Trends and current drug utilization patterns of Medicaid beneficiaries

Health Care Financing Review, Spring, 2006 by Terry R. Lied, Julio Gonzalez, Wendy Taparanskas, Tejas Shukla

Table 5 displays the number of prescriptions, total reimbursement amounts, and mean reimbursement for the drug brands that comprised the top 40 drugs in 1998 and 2003 (5). Only 14 of the top 40 drugs in 2003, in terms of total reimbursements, were also on the top 40 list in 1998. However, Zyprexa and Risperdal, drugs primarily used to treat psychoses, were the number one and number two Medicaid drugs in terms of reimbursements in both 1998 and 2003. Between 1998 and 2003, the number of prescriptions for Zyprexa increased by 145 percent from 2.3 to 5.6 million. The number of prescriptions for Risperdal increased by 110 percent from 2.9 to 6.1 million.

SUMMARY AND DISCUSSION

This study used national Medicaid data from 1994-2003 to investigate trends in noninstitutional drug utilization and expenditures in the Medicaid Program. We found that there was a substantial increase in both drug utilization and expenditures during this timeframe. In itself, this is not too surprising given the growth of the pharmaceutical industry and the development of many new and safer drugs that are being used effectively to both prevent and treat illness. Increased utilization, however, has been the result of several other factors including increases in (1) Medicaid enrollment, (2) the mean number of prescriptions per enrollee, (3) mean nominal and inflation-adjusted reimbursement per prescription, and (4) the tendency for increased use of new and more expensive drugs.

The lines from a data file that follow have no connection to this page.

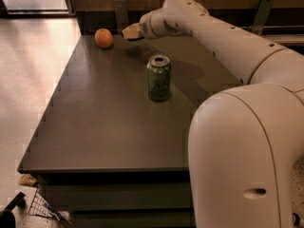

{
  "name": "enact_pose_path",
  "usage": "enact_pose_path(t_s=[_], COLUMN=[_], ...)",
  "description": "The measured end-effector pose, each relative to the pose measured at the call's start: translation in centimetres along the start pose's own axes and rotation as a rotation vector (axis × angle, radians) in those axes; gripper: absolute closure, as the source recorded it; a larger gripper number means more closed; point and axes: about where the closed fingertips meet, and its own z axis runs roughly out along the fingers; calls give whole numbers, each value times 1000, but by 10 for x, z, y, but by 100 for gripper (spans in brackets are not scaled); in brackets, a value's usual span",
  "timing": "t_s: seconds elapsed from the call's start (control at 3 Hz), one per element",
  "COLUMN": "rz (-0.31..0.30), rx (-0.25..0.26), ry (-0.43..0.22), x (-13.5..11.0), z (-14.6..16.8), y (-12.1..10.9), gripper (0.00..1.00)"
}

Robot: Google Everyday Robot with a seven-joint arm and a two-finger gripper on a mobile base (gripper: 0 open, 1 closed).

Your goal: Move rxbar chocolate near orange

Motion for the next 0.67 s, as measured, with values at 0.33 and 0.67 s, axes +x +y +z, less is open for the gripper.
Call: enact_pose_path(t_s=[0.33, 0.67], rz=[0, 0], rx=[-3, -3], ry=[2, 3], x=[1, 1], z=[2, 2], y=[2, 2], gripper=[0, 0])
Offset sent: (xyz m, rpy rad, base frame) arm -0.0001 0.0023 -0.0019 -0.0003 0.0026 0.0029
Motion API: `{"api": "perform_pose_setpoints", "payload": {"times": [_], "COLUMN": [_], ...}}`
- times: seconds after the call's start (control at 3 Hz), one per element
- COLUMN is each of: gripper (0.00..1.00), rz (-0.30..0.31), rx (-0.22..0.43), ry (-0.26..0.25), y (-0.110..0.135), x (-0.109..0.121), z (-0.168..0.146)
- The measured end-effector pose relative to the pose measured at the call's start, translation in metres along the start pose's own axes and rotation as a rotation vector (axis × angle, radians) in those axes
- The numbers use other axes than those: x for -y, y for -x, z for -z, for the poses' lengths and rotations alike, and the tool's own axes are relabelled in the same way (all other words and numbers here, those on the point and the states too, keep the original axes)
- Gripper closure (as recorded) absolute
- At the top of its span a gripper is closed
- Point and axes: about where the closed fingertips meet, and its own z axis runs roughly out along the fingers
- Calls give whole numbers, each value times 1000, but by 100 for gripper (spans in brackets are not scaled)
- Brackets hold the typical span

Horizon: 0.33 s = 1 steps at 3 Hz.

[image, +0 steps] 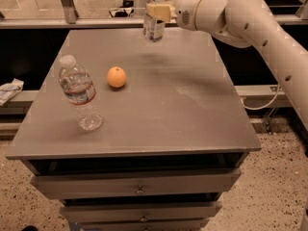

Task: Pick blue plastic bottle

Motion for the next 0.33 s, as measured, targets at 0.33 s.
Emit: {"api": "perform_pose_setpoints", "payload": {"times": [0.33], "gripper": [100], "rz": [9], "rx": [38], "ry": [43], "y": [15], "x": [-21], "z": [-9]}}
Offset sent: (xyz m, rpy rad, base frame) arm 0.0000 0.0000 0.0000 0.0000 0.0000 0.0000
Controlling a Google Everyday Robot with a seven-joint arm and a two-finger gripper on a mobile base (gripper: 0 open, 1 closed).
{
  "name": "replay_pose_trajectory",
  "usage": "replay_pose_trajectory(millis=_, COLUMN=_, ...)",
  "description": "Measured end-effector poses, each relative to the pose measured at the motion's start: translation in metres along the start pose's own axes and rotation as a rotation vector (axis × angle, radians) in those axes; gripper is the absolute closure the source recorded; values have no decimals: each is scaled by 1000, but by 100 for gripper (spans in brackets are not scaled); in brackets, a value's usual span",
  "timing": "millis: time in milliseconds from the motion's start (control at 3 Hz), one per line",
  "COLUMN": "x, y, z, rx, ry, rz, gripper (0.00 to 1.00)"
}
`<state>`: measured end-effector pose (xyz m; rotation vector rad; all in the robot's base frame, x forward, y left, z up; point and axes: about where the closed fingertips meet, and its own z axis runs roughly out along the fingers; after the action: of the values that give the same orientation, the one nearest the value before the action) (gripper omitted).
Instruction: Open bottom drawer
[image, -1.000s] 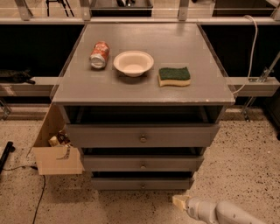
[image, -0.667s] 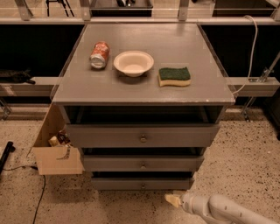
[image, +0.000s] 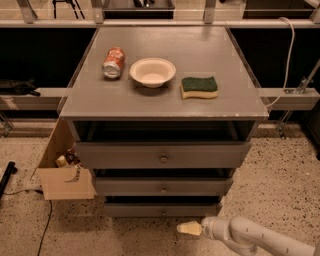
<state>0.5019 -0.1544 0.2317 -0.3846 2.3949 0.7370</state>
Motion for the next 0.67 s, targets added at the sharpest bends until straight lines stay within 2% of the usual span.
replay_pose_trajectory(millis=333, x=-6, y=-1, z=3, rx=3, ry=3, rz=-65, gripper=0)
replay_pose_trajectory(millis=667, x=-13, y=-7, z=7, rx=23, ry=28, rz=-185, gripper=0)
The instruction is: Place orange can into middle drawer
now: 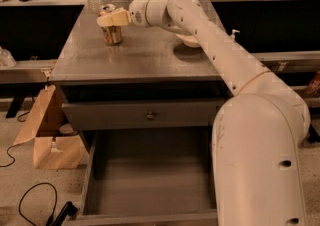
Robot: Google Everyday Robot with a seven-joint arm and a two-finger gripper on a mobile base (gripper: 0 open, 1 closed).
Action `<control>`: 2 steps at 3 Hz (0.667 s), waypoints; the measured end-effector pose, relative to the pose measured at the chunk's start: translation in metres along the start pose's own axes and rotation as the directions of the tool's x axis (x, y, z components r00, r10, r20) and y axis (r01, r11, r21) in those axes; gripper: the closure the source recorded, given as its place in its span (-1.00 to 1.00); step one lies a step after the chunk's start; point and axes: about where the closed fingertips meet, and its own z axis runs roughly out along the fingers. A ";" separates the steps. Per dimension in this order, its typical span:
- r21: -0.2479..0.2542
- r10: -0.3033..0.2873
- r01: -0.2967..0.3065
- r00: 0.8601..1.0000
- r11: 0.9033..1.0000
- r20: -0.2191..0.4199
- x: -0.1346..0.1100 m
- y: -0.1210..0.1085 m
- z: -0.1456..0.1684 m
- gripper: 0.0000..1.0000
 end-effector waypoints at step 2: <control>-0.047 0.077 -0.074 0.995 0.996 0.062 0.017 0.020 0.030 -0.18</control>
Offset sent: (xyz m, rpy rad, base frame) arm -0.0051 0.0420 -0.0228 0.1527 0.0166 0.0553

In 2003, the top three drug groups in terms of reimbursements were CNS drugs, cardiovascular agents, and anti-infective agents. CNS drugs accounted for more than 1 in 5 drug dollars spent on Medicaid beneficiaries in that year. The top drugs in the CNS group in terms of expenditures were Zyprexa, Risperdal, and Seroquel, which were also the top three drugs overall. All three of these drugs are used to treat psychoses. Among the top 40 drugs in terms of Medicaid reimbursements in 2003, not one was a generic.

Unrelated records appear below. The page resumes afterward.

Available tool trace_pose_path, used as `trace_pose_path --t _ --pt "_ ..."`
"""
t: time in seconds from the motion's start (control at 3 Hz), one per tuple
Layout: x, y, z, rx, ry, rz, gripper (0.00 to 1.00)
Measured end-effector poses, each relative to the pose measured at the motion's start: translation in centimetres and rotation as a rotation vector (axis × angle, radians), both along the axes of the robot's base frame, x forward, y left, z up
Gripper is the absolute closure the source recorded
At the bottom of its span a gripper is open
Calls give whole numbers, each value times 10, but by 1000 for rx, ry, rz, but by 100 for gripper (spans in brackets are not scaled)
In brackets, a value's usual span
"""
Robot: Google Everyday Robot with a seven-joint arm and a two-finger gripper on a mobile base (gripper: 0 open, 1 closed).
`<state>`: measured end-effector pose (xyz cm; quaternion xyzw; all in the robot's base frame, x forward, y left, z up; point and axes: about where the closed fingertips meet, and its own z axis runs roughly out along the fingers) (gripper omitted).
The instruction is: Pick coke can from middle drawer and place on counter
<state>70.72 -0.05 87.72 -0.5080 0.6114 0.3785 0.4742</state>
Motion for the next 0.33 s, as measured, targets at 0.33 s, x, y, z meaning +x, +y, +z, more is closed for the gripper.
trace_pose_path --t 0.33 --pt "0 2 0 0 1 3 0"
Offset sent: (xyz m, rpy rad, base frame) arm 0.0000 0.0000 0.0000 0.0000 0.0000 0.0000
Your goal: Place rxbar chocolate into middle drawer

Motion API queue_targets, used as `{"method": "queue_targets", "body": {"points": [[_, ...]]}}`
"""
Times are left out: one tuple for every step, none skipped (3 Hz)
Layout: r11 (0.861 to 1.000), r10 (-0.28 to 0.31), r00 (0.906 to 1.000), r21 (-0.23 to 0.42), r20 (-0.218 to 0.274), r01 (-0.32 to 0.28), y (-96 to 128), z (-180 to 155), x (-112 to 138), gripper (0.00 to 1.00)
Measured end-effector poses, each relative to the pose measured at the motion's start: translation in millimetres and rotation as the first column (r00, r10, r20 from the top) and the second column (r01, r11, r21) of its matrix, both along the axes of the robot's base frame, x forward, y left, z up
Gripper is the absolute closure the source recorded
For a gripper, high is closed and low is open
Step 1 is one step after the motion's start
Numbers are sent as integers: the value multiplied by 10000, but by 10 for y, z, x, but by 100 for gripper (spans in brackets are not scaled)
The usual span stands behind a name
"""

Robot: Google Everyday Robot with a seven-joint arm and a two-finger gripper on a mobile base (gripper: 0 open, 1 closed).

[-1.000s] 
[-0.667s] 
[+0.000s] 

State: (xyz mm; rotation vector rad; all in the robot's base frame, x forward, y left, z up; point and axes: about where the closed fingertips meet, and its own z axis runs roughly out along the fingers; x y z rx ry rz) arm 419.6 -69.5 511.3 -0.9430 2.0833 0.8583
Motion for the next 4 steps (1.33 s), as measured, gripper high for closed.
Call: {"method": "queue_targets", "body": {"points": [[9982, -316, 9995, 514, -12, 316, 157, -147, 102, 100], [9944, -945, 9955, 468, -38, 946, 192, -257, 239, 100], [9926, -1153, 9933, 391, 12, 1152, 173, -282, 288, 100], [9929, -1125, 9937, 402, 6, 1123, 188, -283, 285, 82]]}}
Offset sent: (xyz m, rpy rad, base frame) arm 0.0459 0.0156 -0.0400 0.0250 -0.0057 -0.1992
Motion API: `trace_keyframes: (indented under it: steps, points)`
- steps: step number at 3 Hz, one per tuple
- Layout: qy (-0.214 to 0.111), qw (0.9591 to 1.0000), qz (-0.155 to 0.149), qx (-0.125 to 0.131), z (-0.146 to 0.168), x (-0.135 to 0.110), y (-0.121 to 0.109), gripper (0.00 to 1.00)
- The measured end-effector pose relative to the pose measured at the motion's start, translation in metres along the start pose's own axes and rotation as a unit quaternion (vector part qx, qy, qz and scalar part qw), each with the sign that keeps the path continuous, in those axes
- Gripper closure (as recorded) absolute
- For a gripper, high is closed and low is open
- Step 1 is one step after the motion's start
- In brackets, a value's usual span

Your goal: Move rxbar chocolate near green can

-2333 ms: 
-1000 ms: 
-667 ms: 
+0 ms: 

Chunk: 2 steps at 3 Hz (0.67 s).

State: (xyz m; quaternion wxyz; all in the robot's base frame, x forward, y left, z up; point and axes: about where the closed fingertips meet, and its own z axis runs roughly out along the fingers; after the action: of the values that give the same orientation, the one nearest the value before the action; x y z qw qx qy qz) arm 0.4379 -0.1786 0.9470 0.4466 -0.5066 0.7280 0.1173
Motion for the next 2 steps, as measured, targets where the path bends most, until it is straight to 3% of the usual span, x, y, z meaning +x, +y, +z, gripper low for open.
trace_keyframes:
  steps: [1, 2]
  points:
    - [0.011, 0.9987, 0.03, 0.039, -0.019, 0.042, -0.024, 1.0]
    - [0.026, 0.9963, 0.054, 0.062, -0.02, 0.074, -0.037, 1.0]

It is clear that efforts to control Medicaid spending cannot overlook the considerable growth in drug expenditures that has occurred over the past 10 years or more. In the entire mix of Medicaid services, drugs are now a much more prominent factor than they were a decade ago, and there is no sign that this dominance will abate in the foreseeable future. If anything the predominance and costs of drugs in the treatment of disease are likely to increase over the next few years. It also seems likely that a relatively select group of drugs, many of them among the newest, will dominate the market for each year in the foreseeable future, even though many of the specific drugs dominating the market may change from year to year. The question for policymakers will be how to ensure that beneficiaries have access to the most safe and effective drugs while simultaneously ensuring that the spending on drugs is affordable.

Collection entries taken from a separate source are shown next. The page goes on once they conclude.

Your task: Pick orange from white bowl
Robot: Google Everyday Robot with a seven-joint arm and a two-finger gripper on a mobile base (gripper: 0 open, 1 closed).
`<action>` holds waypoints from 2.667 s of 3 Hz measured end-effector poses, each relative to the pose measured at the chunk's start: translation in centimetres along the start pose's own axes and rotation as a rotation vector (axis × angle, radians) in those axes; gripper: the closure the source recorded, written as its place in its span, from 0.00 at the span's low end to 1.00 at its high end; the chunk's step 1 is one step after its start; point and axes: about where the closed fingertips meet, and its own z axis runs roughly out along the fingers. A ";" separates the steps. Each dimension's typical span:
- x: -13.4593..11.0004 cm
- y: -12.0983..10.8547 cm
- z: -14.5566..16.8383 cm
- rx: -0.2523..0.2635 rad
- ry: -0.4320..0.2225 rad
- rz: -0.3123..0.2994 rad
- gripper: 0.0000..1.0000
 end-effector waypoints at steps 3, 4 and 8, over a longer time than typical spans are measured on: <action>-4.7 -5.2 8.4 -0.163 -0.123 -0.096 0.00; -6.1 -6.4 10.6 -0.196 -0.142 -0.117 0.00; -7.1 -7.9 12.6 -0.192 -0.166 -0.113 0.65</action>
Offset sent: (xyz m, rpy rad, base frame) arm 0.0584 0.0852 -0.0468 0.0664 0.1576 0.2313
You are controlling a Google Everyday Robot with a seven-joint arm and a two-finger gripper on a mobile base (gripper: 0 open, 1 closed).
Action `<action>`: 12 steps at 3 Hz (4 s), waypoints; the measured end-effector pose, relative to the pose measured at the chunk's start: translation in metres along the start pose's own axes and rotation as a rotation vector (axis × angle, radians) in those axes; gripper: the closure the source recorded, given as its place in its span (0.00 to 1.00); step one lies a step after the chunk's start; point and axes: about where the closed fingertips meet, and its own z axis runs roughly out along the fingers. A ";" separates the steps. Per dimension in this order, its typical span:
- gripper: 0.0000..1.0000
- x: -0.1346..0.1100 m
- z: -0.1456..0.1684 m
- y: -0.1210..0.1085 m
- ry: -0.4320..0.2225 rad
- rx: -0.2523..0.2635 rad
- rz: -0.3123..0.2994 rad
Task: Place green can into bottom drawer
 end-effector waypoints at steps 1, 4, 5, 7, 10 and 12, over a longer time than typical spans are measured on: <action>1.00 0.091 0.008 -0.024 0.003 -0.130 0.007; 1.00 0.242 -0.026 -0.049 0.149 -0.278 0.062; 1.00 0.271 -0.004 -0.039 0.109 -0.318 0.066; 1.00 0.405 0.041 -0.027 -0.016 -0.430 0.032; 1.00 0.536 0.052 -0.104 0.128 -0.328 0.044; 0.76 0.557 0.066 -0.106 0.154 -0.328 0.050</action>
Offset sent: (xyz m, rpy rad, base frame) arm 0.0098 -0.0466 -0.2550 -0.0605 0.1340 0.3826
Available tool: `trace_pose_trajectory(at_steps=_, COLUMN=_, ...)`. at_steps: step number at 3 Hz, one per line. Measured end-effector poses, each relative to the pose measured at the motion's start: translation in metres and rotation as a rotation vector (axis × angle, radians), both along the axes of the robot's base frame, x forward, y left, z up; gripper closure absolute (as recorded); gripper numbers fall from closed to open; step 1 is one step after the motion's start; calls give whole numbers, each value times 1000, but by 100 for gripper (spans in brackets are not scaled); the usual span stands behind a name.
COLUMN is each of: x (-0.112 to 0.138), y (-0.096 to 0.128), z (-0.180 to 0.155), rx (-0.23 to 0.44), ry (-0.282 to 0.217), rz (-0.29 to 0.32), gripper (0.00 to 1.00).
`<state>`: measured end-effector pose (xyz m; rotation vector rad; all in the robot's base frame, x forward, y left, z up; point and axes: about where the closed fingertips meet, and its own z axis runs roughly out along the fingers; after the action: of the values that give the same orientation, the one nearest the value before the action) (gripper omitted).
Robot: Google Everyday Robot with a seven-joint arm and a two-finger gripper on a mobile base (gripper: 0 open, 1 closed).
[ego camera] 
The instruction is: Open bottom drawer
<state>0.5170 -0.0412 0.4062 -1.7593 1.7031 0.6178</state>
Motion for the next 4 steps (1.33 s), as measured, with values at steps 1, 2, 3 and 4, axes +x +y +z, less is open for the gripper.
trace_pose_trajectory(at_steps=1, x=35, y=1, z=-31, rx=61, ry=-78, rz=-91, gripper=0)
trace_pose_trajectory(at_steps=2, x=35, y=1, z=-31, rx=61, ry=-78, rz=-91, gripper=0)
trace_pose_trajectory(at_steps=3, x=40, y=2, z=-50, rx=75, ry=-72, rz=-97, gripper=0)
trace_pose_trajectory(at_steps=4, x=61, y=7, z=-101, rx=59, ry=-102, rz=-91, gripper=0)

Under the 2003 MMA, dually eligible beneficiaries who are eligible for both Medicare and full-benefit Medicaid services will be receiving their drug benefits under Medicare in 2006, and beyond. These individuals currently account for nearly 50 percent of all Medicaid drug expenditures. They are both older and more likely to be disabled than non-dually eligible Medicaid beneficiaries, thus accounting for much of their tendency toward higher utilization of drugs and other medical services. It is important that their drug utilization continue to be studied as they transition from Medicaid to Medicare coverage for their drug coverage.